Minimum split height given as the fraction of the difference between cutHeight and the 5th percentile of joining heights. Branches merging below this height will automatically be merged. Defaults to zero but is used only if minAbsSplitHeight below is NULL.

minAbsSplitHeight

Minimum split height given as an absolute height. Branches merging below this height will automatically be merged. If not given (default), will be determined from minSplitHeight above.

useBranchEigennodeDissim

Logical: should branch eigennode (eigengene) dissimilarity be considered when merging branches in Dynamic Tree Cut?

minBranchEigennodeDissim

Minimum consensus branch eigennode (eigengene) dissimilarity for branches to be considerd separate. The branch eigennode dissimilarity in individual sets is simly 1-correlation of the eigennodes; the consensus is defined as quantile with probability consensusQuantile.

stabilityLabels

Optional matrix of cluster labels that are to be used for calculating branch dissimilarity based on split stability. The number of rows must equal the number of genes in multiExpr; the number of columns (clusterings) is arbitrary. See branchSplitFromStabilityLabels for details.

stabilityCriterion

One of c("Individual fraction", "Common fraction"), indicating which method for assessing stability similarity of two branches should be used. We recommend "Individual fraction" which appears to perform better; the "Common fraction" method is provided for backward compatibility since it was the (only) method available prior to WGCNA version 1.60.

minStabilityDissim

Minimum stability dissimilarity criterion for two branches to be considered separate. Should be a number between 0 (essentially no dissimilarity required) and 1 (perfect dissimilarity or distinguishability based on stabilityLabels). See branchSplitFromStabilityLabels for details.

pamStage

logical. If TRUE, the second (PAM-like) stage of module detection will be performed. See cutreeDynamic for more details.

pamRespectsDendro

Logical, only used when pamStage is TRUE. If TRUE, the PAM stage will respect the dendrogram in the sense an object can be PAM-assigned only to clusters that lie below it on the branch that the object is merged into. See cutreeDynamic for more details.

iteratePruningAndMerging

Logical: should pruning of low-KME genes and module merging be iterated? For backward compatibility, the default is FALSE but it setting it to TRUE may lead to better-defined modules.

minCoreKME

a number between 0 and 1. If a detected module does not have at least minModuleKMESize genes with eigengene connectivity at least minCoreKME, the module is disbanded (its genes are unlabeled and returned to the pool of genes waiting for mofule detection).

minCoreKMESize

see minCoreKME above.

minKMEtoStay

genes whose eigengene connectivity to their module eigengene is lower than minKMEtoStay are removed from the module.

impute

logical: should imputation be used for module eigengene calculation? See moduleEigengenes for more details.

trapErrors

logical: should errors in calculations be trapped?

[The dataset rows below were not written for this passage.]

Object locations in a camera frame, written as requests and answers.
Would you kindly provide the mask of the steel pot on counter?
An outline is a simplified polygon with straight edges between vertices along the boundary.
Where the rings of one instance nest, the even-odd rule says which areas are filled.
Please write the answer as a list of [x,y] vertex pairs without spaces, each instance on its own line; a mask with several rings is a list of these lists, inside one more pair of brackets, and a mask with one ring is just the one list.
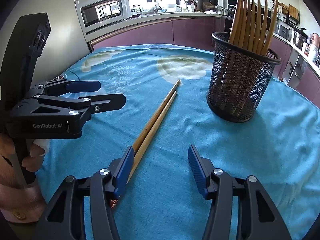
[[293,44],[299,48],[300,50],[302,50],[303,48],[303,44],[307,41],[308,36],[306,33],[304,33],[304,31],[306,30],[306,28],[297,28],[297,27],[293,27],[294,29],[294,35],[293,35]]

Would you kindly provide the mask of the black mesh utensil holder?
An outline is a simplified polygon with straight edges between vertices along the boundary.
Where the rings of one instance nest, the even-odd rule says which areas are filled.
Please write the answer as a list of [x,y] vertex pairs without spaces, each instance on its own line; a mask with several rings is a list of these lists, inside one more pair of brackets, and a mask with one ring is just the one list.
[[229,33],[212,33],[214,59],[207,103],[220,118],[249,121],[259,105],[280,57],[272,50],[265,56],[228,42]]

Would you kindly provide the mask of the tan bamboo chopstick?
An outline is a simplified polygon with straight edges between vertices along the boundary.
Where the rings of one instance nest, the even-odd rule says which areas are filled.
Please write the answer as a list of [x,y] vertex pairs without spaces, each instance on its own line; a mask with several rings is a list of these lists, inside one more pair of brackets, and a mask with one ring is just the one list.
[[253,50],[254,33],[255,33],[255,2],[252,0],[251,10],[250,10],[250,29],[249,29],[249,41],[248,41],[248,51]]

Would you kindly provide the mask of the dark brown wooden chopstick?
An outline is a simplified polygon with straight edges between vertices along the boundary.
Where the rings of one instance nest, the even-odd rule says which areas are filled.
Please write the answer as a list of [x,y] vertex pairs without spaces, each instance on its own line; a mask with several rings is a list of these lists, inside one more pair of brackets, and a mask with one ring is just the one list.
[[240,21],[242,6],[243,6],[243,0],[237,0],[236,9],[235,9],[234,17],[233,17],[231,33],[229,36],[229,43],[231,43],[231,44],[234,44],[234,40],[236,37],[236,31],[238,28],[238,23]]

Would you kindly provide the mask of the light bamboo chopstick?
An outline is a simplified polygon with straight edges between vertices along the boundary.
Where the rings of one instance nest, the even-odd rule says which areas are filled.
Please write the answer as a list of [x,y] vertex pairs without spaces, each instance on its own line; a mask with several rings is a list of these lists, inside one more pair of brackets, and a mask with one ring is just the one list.
[[173,96],[174,92],[176,91],[176,89],[180,85],[180,83],[181,83],[180,79],[178,79],[175,82],[175,84],[173,85],[172,89],[169,91],[169,93],[164,98],[164,100],[162,101],[160,106],[156,109],[156,111],[153,113],[152,117],[149,119],[149,121],[146,123],[146,125],[144,126],[144,128],[140,132],[138,138],[135,140],[135,142],[132,145],[135,153],[138,152],[138,150],[139,150],[140,146],[142,145],[144,139],[148,135],[149,131],[151,130],[151,128],[153,127],[155,122],[157,121],[157,119],[160,116],[160,114],[163,112],[165,106],[168,104],[169,100]]

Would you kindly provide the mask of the brown bamboo chopstick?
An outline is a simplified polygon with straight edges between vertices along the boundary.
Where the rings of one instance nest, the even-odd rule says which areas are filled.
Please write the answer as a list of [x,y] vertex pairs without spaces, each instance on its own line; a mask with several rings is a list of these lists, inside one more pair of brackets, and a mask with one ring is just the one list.
[[254,43],[253,43],[253,52],[257,53],[258,43],[260,38],[260,28],[261,28],[261,0],[258,0],[257,5],[257,17],[255,22],[255,35],[254,35]]

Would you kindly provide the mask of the pink kettle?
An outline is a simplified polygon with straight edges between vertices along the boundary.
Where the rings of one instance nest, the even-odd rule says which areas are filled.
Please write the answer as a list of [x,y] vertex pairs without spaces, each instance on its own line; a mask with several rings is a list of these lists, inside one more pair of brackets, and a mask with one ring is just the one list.
[[311,36],[311,45],[319,50],[320,46],[320,36],[317,33],[313,33]]

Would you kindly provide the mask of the blue floral tablecloth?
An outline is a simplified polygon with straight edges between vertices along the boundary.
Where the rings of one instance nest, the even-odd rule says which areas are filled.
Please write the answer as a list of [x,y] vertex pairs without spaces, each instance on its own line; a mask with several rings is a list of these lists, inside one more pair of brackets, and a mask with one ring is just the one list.
[[290,235],[301,239],[319,214],[319,109],[272,79],[253,118],[236,124],[207,105],[213,53],[169,44],[101,48],[64,72],[69,80],[98,80],[100,94],[121,93],[125,106],[98,113],[79,139],[52,140],[37,173],[50,200],[63,179],[89,177],[121,157],[162,100],[177,96],[116,205],[122,239],[201,239],[210,202],[199,194],[187,152],[231,176],[256,176]]

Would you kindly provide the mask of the purple kitchen cabinets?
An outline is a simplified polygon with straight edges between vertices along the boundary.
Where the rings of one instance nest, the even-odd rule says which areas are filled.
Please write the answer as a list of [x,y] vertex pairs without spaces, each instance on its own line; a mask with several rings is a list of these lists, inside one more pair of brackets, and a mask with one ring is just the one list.
[[[165,18],[130,25],[121,22],[113,25],[111,31],[93,39],[93,49],[134,44],[167,43],[214,50],[211,34],[226,31],[230,20],[213,15],[200,17]],[[274,34],[270,48],[281,58],[281,65],[273,75],[288,79],[288,85],[296,89],[316,106],[319,105],[319,68],[291,42]]]

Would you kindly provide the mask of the white microwave oven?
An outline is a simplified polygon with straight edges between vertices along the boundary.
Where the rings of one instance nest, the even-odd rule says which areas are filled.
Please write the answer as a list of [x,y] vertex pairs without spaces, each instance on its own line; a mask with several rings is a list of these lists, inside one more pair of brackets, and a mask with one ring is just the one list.
[[132,16],[129,0],[91,0],[82,4],[77,0],[75,7],[85,35]]

calibrateMergingSimilarities

Logical: should module eigengene similarities be calibrataed before calculating the consensus? Although calibration is in principle desirable, the calibration methods currently available assume large data and do not work very well on eigengene similarities.

mergeCutHeight

Dendrogram cut height for module merging.

collectGarbage

Logical: should garbage be collected after some of the memory-intensive steps?

verbose

integer level of verbosity. Zero means silent, higher values make the output progressively more and more verbose.

indent

indentation for diagnostic messages. Zero means no indentation, each unit adds two spaces.

…

Other arguments. Currently ignored.

Value

List with the following components:

labels

A numeric vector with one component per variable (gene), giving the module label of each variable (gene). Label 0 is reserved for unassigned variables; module labels are sequential and smaller numbers are used for larger modules.

unmergedLabels

A numeric vector with one component per variable (gene), giving the unmerged module label of each variable (gene), i.e., module labels before the call to module merging.

colors

A character vector with one component per variable (gene), giving the module colors. The labels are mapped to colors using labels2colors.

unmergedColors

A character vector with one component per variable (gene), giving the unmerged module colors.

multiMEs

Module eigengenes corresponding to the modules returned in colors, in multi-set format. A vector of lists, one per set, containing eigengenes, proportion of variance explained and other information. See multiSetMEs for a detailed description.

dendrograms

A list with one component for each block of genes. Each component is the hierarchical clustering dendrogram obtained by clustering the consensus gene dissimilarity in the corresponding block.

consensusTOMInfo

A list detailing various aspects of the consensus TOM. See hierarchicalConsensusTOM for details.

blockInfo

A list with information about blocks as well as the vriables and observations (genes and samples) retained after filtering out those with zero variance and too many missing values.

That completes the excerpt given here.